Pourquoi avoir engagé un tel programme de restauration ? 

La qualité de l’eau en dépend directement. Il faut savoir que 70% de l’eau potable consommée dans ce secteur géographique provient des cours d’eau du bassin versant de la Sienne, d’où la nécessité de préserver une bonne qualité de la ressource.

Les activités conchylicoles (huîtres et moules) sont aussi très dépendantes de la qualité de l’eau qui se déverse dans la mer.

De plus, une rivière bien entretenue maintient toutes ses fonctions écologiques, préserve ses espèces et ses habitats, en résumé, conserve sa diversité biologique et celle de ses berges.

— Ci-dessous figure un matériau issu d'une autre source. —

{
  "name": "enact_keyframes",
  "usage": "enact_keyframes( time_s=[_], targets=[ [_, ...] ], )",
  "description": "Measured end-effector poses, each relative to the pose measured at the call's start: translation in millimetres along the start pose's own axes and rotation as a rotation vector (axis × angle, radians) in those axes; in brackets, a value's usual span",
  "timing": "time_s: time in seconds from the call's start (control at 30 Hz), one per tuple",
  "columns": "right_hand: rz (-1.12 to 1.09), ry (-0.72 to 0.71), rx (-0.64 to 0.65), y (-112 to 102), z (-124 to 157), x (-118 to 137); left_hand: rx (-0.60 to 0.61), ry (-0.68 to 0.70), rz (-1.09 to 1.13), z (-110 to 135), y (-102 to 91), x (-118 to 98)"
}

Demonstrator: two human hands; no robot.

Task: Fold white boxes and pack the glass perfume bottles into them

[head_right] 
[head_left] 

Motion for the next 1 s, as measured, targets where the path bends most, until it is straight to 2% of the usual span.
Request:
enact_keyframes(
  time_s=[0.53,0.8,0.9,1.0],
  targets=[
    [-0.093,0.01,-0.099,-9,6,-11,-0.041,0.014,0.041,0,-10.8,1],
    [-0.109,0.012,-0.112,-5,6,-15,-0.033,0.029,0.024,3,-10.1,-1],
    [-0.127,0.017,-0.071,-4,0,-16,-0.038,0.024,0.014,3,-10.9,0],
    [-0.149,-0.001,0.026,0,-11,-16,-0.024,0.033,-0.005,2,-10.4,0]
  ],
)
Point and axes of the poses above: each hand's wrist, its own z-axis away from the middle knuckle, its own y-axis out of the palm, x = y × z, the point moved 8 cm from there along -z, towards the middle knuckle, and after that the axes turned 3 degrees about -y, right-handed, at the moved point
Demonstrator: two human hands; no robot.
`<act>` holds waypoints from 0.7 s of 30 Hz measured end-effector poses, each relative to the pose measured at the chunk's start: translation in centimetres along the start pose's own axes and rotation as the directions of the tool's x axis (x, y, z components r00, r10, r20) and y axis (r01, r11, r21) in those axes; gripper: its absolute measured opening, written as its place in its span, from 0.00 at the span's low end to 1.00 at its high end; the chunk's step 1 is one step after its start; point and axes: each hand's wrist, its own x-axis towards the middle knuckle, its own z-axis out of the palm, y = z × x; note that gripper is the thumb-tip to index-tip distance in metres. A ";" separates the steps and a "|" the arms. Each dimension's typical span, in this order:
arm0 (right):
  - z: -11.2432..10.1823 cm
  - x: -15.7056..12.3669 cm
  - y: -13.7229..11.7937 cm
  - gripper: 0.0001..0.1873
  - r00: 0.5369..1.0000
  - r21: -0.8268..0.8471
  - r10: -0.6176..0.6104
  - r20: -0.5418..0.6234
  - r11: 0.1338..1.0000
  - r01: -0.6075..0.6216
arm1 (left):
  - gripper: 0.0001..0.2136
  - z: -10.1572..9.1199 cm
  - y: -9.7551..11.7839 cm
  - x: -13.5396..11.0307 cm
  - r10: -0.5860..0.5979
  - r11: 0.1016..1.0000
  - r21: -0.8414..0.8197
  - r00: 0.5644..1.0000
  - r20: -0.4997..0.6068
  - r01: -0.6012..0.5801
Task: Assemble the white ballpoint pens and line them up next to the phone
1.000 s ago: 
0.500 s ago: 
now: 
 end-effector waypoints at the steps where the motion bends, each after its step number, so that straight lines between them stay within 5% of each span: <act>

Quelles espèces retrouve-t-on dans la Sienne ? 
 
On a toujours vu du saumon dans la Sienne. Les anciennes pêcheries du Pont de la Roque, sur l’estuaire de la Sienne, en témoignent. Mais il y a aussi la truite Fario, des moules perlières d’eau douce (espèce menacée à l’échelle européenne) dans un affluent de la Sienne, l’Airou, et d’autres espèces encore comme l’anguille, les lamproies, le chabot, l’écrevisse à pattes blanches

L’Airou, unique rivière classée réserve à saumon de France,est d’ailleurs inscrite comme site Natura 2000. Un technicien spécialisé arrive au Syndicat en mars pour nous aider à travailler sur cette rivière et ses affluents.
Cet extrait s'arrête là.